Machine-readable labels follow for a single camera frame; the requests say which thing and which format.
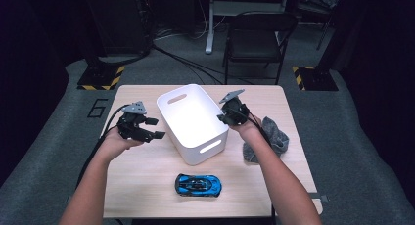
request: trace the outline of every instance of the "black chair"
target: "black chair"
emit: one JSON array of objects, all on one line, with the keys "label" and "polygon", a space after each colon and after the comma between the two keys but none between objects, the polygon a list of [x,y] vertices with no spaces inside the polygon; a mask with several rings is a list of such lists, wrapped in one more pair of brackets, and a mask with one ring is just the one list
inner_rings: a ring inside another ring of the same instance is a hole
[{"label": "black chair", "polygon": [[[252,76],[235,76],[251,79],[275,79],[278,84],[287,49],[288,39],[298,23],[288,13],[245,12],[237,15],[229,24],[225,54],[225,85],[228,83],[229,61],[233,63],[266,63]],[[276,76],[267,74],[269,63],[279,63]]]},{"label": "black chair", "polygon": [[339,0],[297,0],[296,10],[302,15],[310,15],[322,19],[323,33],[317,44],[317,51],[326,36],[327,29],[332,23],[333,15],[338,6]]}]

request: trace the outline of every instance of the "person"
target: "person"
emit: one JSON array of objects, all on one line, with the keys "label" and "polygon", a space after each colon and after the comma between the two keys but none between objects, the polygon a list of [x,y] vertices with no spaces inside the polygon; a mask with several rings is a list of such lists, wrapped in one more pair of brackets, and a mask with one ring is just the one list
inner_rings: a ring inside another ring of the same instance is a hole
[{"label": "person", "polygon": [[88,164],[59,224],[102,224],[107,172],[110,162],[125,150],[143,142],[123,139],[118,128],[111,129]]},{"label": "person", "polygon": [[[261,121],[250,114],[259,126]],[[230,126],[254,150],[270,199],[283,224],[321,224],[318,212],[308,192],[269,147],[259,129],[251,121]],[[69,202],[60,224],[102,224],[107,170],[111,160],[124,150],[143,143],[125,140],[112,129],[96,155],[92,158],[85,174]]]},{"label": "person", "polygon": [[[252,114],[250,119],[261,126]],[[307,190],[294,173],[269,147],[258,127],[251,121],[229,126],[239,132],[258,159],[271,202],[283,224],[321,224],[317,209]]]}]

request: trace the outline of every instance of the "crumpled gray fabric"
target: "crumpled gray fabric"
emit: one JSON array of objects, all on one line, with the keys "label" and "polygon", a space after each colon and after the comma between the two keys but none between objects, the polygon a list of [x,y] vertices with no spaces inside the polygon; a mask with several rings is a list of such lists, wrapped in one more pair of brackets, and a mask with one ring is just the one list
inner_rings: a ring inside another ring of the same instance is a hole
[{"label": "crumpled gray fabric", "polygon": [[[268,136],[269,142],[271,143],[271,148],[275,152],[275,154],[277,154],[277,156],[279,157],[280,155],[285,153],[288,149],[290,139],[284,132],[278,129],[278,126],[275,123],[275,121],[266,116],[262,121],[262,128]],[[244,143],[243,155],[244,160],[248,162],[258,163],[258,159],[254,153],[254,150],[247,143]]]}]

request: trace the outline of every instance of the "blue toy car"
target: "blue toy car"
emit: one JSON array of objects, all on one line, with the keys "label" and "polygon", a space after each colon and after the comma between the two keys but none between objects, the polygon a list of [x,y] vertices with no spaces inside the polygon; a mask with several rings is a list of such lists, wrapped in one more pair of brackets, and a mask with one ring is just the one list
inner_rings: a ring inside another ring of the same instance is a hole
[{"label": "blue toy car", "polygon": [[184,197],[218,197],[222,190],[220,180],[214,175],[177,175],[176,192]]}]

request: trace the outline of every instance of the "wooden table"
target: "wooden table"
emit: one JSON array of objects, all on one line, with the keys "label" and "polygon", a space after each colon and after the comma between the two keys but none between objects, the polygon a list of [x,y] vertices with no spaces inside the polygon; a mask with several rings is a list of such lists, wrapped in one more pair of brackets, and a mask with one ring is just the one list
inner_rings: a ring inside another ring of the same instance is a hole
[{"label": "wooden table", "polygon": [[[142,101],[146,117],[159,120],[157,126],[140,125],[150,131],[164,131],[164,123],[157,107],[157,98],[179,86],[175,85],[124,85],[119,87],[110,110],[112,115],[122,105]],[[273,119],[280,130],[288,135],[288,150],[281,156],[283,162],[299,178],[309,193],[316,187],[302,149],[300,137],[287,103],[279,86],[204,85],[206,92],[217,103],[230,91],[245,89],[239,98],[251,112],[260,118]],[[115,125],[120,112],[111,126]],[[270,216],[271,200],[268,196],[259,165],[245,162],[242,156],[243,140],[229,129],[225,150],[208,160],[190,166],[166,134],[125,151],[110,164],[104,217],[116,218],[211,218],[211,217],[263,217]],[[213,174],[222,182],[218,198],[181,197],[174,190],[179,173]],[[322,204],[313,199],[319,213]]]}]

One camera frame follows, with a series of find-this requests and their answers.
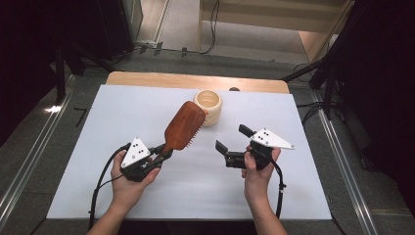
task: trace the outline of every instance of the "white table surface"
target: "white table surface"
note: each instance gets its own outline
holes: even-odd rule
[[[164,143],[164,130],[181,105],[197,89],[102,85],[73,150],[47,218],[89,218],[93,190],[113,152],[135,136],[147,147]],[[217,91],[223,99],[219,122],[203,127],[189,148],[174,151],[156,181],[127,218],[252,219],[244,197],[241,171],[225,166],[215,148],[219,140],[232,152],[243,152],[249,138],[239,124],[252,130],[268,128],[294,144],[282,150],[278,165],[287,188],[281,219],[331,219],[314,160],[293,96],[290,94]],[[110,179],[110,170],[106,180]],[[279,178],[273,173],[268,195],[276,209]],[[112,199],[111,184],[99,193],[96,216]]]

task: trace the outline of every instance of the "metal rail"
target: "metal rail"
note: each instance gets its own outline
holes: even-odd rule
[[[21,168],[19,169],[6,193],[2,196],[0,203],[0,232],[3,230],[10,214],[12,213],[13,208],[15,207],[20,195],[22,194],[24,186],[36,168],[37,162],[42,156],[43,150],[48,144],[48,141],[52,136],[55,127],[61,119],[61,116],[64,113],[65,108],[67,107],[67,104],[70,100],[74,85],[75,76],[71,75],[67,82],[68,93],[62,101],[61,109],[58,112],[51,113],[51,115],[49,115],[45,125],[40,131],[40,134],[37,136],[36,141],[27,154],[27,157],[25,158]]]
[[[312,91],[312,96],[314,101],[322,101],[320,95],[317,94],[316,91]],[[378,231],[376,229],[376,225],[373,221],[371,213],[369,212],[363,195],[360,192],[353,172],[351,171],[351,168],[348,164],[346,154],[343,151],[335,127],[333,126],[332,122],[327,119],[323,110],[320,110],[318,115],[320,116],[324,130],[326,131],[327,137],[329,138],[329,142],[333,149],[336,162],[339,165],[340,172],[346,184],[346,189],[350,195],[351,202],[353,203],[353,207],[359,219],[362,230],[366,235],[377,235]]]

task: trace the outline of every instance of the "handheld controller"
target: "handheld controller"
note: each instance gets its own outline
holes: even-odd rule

-=-=-

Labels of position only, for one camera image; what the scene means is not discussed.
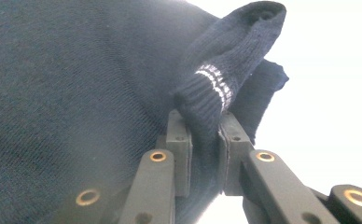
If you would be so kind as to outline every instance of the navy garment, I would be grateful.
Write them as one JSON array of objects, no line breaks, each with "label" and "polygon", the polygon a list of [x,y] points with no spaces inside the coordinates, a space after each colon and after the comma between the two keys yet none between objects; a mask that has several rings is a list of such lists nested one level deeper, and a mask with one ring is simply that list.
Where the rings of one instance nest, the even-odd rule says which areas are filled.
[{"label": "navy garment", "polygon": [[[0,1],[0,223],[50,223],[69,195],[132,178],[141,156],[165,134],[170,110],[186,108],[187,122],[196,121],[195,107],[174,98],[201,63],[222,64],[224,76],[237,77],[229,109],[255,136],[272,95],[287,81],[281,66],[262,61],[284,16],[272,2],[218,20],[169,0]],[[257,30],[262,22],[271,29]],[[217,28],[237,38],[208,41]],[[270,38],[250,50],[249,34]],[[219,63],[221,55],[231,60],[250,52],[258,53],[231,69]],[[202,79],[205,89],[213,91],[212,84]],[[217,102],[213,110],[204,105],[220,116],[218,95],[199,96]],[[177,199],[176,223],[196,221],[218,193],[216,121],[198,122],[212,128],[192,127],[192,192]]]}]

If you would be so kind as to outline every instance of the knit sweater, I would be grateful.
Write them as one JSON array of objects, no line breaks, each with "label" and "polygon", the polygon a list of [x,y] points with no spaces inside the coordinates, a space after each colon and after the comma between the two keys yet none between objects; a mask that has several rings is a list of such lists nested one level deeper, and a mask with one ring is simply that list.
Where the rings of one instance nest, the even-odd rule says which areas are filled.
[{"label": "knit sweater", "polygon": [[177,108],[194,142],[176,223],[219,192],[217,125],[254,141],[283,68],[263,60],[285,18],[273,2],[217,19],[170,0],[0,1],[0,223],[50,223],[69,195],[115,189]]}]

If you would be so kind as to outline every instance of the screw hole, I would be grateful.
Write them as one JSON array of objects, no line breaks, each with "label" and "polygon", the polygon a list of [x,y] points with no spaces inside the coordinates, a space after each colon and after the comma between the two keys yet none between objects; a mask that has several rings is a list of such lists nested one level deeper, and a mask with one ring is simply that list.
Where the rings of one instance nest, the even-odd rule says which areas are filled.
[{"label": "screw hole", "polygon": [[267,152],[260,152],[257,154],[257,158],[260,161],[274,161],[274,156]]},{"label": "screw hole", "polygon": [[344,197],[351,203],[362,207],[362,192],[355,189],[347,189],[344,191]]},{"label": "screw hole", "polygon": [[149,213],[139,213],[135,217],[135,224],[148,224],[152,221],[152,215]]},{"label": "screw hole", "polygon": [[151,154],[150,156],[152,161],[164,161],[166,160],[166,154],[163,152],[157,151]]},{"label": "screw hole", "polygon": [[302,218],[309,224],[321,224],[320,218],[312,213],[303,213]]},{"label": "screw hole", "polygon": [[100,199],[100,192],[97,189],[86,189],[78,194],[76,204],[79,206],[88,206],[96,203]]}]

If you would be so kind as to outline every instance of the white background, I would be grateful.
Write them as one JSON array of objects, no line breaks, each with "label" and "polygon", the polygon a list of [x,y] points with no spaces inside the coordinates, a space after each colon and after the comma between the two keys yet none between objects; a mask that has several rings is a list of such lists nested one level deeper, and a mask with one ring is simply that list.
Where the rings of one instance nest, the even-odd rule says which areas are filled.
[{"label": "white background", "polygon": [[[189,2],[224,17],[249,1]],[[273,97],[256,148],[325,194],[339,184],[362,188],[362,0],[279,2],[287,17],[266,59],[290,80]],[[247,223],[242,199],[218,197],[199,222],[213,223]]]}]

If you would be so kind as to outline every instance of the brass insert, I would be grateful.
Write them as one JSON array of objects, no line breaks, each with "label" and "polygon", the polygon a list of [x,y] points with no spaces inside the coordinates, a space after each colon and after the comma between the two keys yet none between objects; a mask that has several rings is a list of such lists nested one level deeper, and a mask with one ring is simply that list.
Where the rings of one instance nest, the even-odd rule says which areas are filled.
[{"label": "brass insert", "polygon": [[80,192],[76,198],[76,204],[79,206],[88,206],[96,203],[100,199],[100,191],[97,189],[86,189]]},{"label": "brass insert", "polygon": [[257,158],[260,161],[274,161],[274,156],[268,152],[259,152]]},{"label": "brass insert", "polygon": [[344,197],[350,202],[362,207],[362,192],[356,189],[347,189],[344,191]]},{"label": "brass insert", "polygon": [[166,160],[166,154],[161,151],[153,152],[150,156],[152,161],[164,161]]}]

-=-=-

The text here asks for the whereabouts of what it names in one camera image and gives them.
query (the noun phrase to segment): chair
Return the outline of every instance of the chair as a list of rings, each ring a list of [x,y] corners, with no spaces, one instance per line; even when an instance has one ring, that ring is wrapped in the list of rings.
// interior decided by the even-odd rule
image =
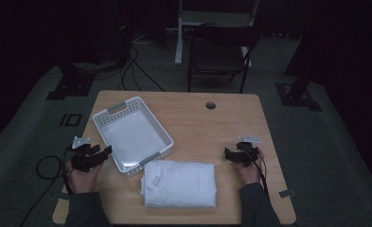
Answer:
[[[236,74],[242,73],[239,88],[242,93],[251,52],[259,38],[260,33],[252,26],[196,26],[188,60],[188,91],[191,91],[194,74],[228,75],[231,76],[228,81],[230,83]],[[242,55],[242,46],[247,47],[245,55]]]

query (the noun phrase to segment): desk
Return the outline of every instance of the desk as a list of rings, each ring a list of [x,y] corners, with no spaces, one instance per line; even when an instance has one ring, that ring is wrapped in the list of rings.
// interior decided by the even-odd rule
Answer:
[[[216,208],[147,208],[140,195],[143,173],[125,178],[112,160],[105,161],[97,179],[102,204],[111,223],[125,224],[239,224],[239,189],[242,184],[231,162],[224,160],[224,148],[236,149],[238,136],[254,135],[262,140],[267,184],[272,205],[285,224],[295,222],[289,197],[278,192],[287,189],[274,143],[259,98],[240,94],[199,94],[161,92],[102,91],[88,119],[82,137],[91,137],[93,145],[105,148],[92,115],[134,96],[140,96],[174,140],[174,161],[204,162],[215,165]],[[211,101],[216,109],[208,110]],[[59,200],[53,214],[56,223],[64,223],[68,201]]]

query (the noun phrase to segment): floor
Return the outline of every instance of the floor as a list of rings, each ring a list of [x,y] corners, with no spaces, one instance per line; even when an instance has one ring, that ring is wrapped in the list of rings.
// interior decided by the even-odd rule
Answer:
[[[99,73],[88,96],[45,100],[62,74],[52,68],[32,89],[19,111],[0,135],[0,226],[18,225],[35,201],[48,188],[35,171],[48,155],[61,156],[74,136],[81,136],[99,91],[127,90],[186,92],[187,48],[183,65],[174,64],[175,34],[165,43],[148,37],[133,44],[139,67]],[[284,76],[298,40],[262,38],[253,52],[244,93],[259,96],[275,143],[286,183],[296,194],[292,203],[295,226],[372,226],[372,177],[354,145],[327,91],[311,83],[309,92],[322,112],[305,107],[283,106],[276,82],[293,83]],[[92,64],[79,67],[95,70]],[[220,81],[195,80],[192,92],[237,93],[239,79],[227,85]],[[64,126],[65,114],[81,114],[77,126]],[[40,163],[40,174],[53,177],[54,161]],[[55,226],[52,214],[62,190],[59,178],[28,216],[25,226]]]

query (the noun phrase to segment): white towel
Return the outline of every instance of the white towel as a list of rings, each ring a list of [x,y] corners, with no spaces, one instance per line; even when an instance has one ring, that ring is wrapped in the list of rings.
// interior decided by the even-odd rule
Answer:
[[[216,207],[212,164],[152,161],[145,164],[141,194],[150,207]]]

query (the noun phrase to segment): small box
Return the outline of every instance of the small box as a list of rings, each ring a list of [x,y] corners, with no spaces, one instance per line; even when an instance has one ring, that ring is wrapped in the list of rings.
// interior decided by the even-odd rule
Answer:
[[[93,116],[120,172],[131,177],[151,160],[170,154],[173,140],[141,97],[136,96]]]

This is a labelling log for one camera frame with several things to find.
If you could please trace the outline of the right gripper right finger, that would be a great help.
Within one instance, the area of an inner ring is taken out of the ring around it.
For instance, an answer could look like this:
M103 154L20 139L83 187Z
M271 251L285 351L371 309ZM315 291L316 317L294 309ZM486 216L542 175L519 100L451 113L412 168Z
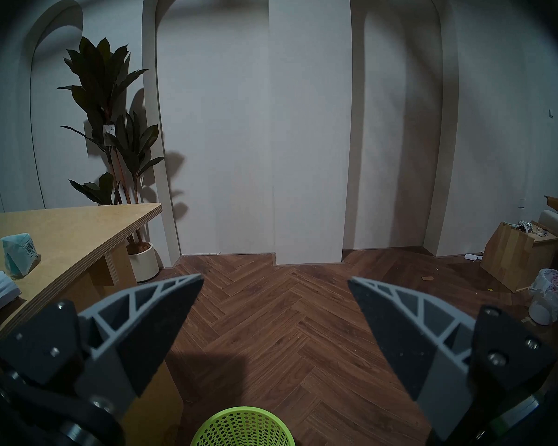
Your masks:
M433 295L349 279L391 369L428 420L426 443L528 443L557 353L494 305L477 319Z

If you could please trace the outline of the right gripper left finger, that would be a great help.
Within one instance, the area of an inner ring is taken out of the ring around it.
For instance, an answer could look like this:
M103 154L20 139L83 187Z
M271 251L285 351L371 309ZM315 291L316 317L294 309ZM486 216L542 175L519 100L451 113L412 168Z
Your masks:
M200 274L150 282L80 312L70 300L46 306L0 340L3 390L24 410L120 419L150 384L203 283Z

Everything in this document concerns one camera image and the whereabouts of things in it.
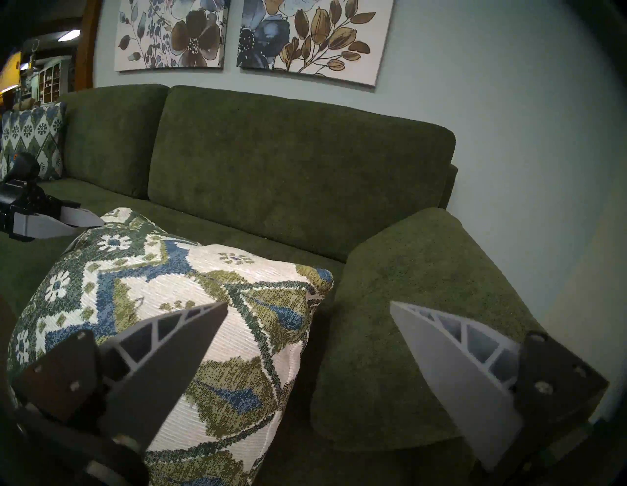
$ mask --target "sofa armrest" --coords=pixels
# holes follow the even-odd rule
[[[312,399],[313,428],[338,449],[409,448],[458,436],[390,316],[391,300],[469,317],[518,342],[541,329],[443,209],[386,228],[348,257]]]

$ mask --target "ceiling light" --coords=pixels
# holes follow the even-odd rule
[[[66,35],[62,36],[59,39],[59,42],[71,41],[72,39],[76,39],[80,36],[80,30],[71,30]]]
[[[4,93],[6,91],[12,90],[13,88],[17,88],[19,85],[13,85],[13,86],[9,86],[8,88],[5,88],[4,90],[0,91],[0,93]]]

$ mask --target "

-=-=-

WHAT YOU NEED TO DO
Working from the records above, find how many lines contain the string "handheld" and answer with the bare number.

FINAL ANSWER
2